Explorer le rapport du corps à la ville de Vichy à travers la pratique chorégraphique, c’est ce que réalisent le photographe et réalisateur Christophe Acker et la danseuse interprète Johana Malédon. One More Dance, résultat d’un travail de résidence, déploie une vision sobre et délicate de celle-ci.

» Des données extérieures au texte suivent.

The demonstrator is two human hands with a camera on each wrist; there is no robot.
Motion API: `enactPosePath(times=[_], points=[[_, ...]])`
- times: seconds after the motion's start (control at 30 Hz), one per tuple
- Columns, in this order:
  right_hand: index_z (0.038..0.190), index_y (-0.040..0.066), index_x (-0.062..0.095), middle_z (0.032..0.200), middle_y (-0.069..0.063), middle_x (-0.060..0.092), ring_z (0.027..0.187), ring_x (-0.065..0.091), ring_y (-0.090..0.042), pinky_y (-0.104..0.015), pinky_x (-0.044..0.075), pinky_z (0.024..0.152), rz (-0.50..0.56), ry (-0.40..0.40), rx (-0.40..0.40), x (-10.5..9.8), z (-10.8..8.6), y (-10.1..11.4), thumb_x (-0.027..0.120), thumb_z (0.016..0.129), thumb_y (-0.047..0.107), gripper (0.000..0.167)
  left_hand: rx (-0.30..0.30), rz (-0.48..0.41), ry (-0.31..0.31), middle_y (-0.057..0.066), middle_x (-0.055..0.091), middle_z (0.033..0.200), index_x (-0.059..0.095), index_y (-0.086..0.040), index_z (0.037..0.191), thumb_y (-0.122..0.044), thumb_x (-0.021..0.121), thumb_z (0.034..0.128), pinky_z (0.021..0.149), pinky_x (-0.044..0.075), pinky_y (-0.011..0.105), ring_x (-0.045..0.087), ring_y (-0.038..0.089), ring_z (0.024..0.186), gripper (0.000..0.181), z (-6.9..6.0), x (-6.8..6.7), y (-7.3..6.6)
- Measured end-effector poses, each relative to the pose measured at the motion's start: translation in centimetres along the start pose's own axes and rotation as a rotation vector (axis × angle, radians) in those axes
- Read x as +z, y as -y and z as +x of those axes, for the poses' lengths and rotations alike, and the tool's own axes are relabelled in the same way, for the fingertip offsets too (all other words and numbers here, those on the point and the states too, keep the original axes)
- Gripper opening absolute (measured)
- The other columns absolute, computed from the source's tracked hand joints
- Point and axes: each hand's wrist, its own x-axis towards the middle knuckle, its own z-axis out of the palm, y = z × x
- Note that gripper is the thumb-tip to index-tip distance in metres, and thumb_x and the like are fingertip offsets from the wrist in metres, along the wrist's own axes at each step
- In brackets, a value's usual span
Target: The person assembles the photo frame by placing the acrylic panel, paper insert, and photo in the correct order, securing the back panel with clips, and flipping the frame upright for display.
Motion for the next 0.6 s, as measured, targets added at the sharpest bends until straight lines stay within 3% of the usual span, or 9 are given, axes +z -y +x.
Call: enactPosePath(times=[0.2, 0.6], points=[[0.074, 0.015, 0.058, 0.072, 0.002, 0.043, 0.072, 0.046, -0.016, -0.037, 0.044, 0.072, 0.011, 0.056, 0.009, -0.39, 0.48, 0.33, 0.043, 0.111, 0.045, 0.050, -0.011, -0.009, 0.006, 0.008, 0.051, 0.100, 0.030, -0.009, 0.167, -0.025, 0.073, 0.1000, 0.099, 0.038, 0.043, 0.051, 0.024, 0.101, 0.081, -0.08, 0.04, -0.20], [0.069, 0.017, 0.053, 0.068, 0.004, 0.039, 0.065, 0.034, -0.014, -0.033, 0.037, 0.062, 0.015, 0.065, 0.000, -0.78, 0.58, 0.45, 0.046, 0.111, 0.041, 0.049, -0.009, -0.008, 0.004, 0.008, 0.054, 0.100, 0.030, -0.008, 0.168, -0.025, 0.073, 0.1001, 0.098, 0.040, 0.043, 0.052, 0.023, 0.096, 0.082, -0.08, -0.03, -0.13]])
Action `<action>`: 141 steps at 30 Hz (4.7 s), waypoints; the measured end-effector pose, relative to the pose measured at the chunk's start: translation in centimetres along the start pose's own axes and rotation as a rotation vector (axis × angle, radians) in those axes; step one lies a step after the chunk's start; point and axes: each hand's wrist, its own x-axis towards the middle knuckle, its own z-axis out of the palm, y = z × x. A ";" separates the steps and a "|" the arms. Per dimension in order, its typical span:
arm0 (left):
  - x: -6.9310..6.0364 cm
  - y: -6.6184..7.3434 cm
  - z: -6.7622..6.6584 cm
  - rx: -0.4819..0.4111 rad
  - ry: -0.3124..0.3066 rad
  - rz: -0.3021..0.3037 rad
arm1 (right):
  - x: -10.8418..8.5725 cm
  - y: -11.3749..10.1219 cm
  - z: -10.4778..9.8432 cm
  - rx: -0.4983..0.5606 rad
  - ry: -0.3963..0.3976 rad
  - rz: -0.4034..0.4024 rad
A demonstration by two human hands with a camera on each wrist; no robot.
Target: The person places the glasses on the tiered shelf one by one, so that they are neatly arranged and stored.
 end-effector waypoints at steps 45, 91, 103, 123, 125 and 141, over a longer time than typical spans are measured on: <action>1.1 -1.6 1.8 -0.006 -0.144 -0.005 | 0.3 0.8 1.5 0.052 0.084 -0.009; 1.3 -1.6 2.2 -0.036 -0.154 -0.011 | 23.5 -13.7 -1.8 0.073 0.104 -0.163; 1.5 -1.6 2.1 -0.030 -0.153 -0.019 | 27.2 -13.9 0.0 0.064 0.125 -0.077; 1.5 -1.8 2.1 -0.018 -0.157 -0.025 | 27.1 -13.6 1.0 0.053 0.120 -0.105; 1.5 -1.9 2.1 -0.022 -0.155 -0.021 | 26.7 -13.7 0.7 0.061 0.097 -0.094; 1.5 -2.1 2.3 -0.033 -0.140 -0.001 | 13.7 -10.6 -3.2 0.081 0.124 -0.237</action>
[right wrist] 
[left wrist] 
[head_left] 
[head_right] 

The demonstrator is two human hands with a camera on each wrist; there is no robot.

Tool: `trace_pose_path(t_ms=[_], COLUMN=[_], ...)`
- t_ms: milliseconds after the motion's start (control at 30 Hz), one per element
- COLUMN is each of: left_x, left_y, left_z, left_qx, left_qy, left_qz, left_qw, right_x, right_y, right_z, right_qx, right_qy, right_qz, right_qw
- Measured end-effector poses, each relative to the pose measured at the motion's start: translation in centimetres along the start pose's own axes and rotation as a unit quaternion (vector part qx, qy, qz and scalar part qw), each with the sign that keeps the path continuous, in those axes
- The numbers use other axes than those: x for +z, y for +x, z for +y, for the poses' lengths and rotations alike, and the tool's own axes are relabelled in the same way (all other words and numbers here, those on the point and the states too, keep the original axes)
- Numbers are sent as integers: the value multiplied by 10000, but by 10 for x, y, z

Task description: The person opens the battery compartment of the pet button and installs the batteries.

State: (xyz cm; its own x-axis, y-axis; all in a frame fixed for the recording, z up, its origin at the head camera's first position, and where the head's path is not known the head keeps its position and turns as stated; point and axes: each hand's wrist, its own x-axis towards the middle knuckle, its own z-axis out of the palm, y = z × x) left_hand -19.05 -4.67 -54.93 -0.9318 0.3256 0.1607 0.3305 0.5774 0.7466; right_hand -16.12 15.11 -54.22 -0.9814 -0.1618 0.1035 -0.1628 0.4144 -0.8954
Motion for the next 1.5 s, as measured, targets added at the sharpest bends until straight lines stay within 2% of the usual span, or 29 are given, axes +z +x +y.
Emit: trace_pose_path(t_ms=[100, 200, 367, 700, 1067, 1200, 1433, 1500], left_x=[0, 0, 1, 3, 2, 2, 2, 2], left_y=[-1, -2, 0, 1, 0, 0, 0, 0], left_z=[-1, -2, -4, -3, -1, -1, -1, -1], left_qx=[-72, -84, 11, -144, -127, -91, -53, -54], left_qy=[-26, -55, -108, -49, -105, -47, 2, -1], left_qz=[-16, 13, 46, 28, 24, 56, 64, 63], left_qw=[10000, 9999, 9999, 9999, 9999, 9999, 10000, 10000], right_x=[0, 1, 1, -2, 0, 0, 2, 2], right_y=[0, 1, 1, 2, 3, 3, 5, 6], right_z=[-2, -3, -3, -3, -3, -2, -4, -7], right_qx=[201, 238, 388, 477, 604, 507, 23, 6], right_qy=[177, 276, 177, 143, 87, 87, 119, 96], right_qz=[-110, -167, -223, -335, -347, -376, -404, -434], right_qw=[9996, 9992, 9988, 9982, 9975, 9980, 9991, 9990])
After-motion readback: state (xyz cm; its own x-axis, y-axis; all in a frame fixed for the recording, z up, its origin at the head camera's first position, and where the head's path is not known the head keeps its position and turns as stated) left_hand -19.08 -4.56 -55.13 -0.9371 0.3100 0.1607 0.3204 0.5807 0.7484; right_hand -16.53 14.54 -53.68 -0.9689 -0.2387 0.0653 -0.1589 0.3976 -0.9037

Bernard Plossu avait pour habitude de dire : « L’art le plus proche de la photo, c’est la danse. » Christophe Acker et Johana Malédon – de la compagnie MÂLE – vont même plus loin dans ce rapprochement, et tentent d’imaginer comment confondre les deux disciplines, de mêler une pratique qui consiste à arrêter le temps, avec l’art du mouvement. Car faire danser les corps, la ville et les éléments par le biais de l’image, c’est l’ambition se cachant derrière la création du livre One More Dance (before they take the light away), paru en juillet 2022 aux Éditions Filigranes, et du court-métrage du même nom – tous deux nés de la collaboration entre les deux artistes.
À l’origine de ce projet hybride, il y a une invitation de Christophe Acker à une résidence de quatre semaines à Vichy, dans le cadre du festival Portrait(s), en 2022. En faisant connaissance avec la ville, au fil de ses promenades et de ses contemplations, le réalisateur demeure sur une impression de « figement des choses ». Rapidement, il songe à la chorégraphe pour l’accompagner dans son aventure. Ensemble, iels voguent d’un quartier à l’autre, rencontrent leurs habitant·es. Iels obtiennent également l’accès à toute la ville, avec l’aide du festival, mais aussi de la mairie, des organisations et des associations. Le temps de quelques jours, ce sont donc deux visiteurices qui ont détenu ses clefs, et ont réveillé les lieux.
Faire danser la ville et celleux qui y vivent
One More Dance tisse un récit photographique sans direction apparente dans sa présentation, mais toujours guidé par le désir de montrer les êtres qui œuvrent au mouvement de cette ville et la transforment. Les personnages principaux ? Des élèves d’écoles de danse, une cavalière, une acrobate, un groupe de skateur·ses, des motard·es… De ces décors, entre modernité et laideur, se dégage une imperfection fondamentale, un sentiment de décalage aux frontières du fantasme et du réel. À travers la photographie en mouvement, et la danse à l’arrêt, Christophe Acker et Johana Malédon donnent à voir ce vertige.
La grande force de One More Dance réside dans son appréhension de la danse et de la ville comme un corps. Car celle-ci a un cœur, des veines, des poumons : c’est un organisme vivant. Pour l’articuler, Christophe Acker et Johana Malédon ont imaginé une « écologie des relations », d’après l’expression de Philippe Descola. Iels tissent, tout au long de l’ouvrage, les liens entre mouvement corporels et lignes architecturales. Peut-on parvenir à ressentir la ville comme s’il s’agissait de notre propre enveloppe ? Il n’y a qu’à observer la danseuse, mise en scène par l’œil du photographe, sa conscience du temps et du rythme, sa capacité à sortir d’elle-même par le geste chorégraphique, et l’état de méditation qu’elle atteint. « J’étais à la fois subjuguée par l’Opéra de Vichy, emportée par le vent frais des bords de l’Allier et bercée par les lumières du Kiosque à Musique », confie Johana Malédon. « Regardez attentivement, et vous verrez de la danse partout », déclare quant à lui Christophe Acker, grand amoureux du geste poétique. Il nous faut danser, continuellement danser, nous apprennent-iels, et sans cesse rendre compte de cette danse, car sinon le monde s’arrête. Il faut que le rythme demeure, que les battements du cœur restent réguliers. Que la ville ne s’éteigne jamais.